# Adding a cooler bay to NRS Stern mount frame



## FlyingDutchman (Mar 25, 2014)

I would think a cooler frame/trailer frame would be a good bet. See the link below for example. You can rig the cooler at different spots if it has its own frame. If it is in back, the oarsman will end up opening the cooler and passing the beers. Place it mid raft or up front, that way the paddlers get a beer FOR YOU!
Lots of flex in the back of a raft. Extending a stern frame may have pluses and minuses depending on your river run.
Here the link for example of cooler frame

https://downriverequip.com/shop-products/demos-and-displays1/frames-accessories/trailer-frame/


----------



## Neffs Whitewater Customs (Feb 8, 2018)

Can go modular.


----------



## Wavewrangler (Jun 12, 2013)

kremer83 said:


> I am thinking of adding a cooler bar to my stern mount frame, right in front of my kick bar.
> 
> Has anyone on the forum done this? I would like to hear about how you did it and see some picture if they are available.


. 
Giving this a try


----------



## MT4Runner (Apr 6, 2012)

Agree, go for a separate trailer frame. More flexibility to use in other spaces at other times.

Be mindful of possible pinch between trailer and stern frames.


----------



## Ruger9009 (Feb 1, 2017)

Whats the boat/cooler combo? Ive ran some trips for a friend whos an outfitter, and although this is not ideal, if you have a Yeti or other roto molded cooler with strap slots. You can tie it down to the floor, using 1ft cam straps, connected to a larger strap that holds the cooler down. Also you can use a thwart to pinch the cooler back to the stern frame. Again I dont think its a great long term system BUT it has worked for me in a pinch!


----------



## DoStep (Jun 26, 2012)

That stern rig set up looks scary. Depends on what kind of water you're running, but there are just too many ways to get hurt with that rigging. I'd keep working it and find another way to make it work without rotating the footbar up like that, those spaces between bars are a clear hazard.

There are no oar stands on the rear frame, are you planning on having two rowers? If not, ditch the frame and just go with a gear pile in the rear compartment.


----------



## WillVolpert (Apr 16, 2008)

I would just use a single trailer frame.


----------



## Wavewrangler (Jun 12, 2013)

DoStep said:


> That stern rig set up looks scary. Depends on what kind of water you're running, but there are just too many ways to get hurt with that rigging.

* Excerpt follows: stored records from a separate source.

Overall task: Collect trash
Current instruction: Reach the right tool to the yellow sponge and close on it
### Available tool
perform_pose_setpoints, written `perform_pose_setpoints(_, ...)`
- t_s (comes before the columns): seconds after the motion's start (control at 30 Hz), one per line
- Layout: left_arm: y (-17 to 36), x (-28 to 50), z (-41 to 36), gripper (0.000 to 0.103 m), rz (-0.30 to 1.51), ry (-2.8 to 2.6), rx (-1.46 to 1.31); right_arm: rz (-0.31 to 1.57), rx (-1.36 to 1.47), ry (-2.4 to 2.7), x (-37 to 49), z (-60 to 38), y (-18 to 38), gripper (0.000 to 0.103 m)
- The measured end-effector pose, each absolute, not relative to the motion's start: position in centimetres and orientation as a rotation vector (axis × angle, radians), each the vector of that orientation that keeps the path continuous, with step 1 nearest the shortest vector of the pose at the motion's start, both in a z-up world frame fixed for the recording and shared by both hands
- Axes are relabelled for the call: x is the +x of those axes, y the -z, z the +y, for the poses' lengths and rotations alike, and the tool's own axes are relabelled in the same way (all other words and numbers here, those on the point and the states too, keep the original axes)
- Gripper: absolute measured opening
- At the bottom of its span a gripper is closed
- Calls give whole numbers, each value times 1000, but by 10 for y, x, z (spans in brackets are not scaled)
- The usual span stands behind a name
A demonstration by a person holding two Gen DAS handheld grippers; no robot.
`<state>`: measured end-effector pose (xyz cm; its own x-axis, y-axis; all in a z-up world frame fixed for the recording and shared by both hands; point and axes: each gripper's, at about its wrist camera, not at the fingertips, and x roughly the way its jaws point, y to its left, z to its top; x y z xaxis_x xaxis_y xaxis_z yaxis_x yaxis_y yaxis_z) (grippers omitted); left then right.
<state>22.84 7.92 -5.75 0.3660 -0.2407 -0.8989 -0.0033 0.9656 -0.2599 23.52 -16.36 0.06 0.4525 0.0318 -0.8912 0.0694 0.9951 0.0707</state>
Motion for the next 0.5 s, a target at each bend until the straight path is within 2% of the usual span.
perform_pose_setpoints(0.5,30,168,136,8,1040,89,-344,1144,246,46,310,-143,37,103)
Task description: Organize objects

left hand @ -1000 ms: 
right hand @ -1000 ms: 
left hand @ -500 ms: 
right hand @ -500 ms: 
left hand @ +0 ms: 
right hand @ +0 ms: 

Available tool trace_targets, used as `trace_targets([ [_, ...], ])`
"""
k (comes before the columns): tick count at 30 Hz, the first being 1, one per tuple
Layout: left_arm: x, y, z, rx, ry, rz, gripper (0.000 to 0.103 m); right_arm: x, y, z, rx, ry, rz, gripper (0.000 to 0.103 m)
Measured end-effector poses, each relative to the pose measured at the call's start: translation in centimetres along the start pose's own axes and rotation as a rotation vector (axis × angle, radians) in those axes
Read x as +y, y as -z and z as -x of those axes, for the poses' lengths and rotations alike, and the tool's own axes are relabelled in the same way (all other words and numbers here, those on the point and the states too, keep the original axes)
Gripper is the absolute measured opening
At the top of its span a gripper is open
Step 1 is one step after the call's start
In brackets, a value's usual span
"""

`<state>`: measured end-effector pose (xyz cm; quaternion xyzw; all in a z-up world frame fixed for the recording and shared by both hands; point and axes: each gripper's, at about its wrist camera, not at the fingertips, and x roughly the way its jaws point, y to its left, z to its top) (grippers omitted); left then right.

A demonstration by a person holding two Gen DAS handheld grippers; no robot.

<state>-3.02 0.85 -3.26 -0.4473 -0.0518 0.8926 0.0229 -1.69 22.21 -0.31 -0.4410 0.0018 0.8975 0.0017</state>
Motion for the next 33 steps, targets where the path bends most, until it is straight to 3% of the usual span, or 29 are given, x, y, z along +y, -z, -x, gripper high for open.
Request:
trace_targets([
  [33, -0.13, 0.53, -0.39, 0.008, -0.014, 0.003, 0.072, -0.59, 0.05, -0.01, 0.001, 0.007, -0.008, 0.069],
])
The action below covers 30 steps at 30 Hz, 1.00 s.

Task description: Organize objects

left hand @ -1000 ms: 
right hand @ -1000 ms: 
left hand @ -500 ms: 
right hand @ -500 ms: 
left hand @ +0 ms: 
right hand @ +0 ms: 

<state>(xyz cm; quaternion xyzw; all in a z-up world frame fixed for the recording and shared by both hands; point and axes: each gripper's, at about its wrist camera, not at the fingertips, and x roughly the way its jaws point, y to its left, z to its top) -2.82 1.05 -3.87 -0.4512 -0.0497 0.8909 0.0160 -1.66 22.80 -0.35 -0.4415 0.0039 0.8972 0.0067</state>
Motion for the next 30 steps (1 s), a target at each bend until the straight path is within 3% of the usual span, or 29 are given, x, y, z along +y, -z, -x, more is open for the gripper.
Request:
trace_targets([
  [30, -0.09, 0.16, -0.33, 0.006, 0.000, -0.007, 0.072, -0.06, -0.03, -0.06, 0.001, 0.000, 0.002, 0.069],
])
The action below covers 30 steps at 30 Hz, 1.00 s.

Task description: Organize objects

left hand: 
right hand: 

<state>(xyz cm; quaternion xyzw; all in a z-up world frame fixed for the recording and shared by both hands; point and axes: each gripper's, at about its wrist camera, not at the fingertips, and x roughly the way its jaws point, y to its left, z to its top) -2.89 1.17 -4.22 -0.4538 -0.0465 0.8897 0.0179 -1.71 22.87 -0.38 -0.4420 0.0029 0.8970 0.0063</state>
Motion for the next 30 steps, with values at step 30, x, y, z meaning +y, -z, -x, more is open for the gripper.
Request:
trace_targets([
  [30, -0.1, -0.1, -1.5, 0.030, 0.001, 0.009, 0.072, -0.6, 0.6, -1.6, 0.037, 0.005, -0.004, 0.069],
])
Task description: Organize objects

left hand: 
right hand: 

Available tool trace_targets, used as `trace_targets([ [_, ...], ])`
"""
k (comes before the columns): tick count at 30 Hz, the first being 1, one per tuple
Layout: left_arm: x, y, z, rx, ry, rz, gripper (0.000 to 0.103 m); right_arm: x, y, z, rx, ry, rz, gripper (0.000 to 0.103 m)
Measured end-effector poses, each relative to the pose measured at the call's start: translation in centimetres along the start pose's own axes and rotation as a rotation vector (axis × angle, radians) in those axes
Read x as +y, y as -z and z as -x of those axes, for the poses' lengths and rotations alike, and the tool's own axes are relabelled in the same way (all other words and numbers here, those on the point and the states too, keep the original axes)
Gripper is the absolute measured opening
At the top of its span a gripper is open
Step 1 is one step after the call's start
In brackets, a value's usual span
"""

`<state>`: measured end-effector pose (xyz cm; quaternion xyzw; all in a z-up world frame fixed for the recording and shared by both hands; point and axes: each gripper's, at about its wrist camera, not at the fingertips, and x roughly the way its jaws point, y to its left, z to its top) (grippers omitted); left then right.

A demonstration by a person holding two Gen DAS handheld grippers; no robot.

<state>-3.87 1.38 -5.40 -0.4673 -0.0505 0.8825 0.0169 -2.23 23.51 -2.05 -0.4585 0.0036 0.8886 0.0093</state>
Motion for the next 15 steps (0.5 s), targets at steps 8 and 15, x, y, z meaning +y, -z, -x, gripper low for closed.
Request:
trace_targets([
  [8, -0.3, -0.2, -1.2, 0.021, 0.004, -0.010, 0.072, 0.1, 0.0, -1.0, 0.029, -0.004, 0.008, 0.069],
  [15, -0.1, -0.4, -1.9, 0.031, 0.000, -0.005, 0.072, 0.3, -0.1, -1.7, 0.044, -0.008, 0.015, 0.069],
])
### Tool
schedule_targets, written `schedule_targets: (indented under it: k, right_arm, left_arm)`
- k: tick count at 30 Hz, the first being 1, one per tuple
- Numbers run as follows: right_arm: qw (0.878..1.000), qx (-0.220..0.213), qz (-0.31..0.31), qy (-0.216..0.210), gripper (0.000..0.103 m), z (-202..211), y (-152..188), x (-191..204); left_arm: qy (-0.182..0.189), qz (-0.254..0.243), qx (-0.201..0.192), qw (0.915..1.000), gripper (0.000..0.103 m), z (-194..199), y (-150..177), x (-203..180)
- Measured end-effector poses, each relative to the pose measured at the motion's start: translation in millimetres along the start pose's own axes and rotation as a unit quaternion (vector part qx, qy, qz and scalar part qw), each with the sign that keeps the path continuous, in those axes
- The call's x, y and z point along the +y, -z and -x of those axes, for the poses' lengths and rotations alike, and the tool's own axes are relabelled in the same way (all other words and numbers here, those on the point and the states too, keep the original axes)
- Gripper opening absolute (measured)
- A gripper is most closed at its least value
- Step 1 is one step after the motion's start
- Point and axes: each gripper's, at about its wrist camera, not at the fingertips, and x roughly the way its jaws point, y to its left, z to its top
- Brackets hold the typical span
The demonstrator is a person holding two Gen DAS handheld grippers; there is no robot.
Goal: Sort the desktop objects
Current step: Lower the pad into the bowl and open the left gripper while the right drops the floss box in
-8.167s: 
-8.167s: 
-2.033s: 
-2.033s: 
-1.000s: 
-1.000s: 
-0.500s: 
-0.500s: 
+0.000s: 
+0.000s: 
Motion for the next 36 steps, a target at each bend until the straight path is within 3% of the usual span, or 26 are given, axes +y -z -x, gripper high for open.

I'd keep working it and find another way to make it work without rotating the footbar up like that, those spaces between bars are a clear hazard.
> 
> There are no oar stands on the rear frame, are you planning on having two rowers? If not, ditch the frame and just go with a gear pile in the rear compartment.


The

Using the back cooler as a freezer, the bags will be built around and over. Cargo net over the top. Not really seeing the “scary” part.


----------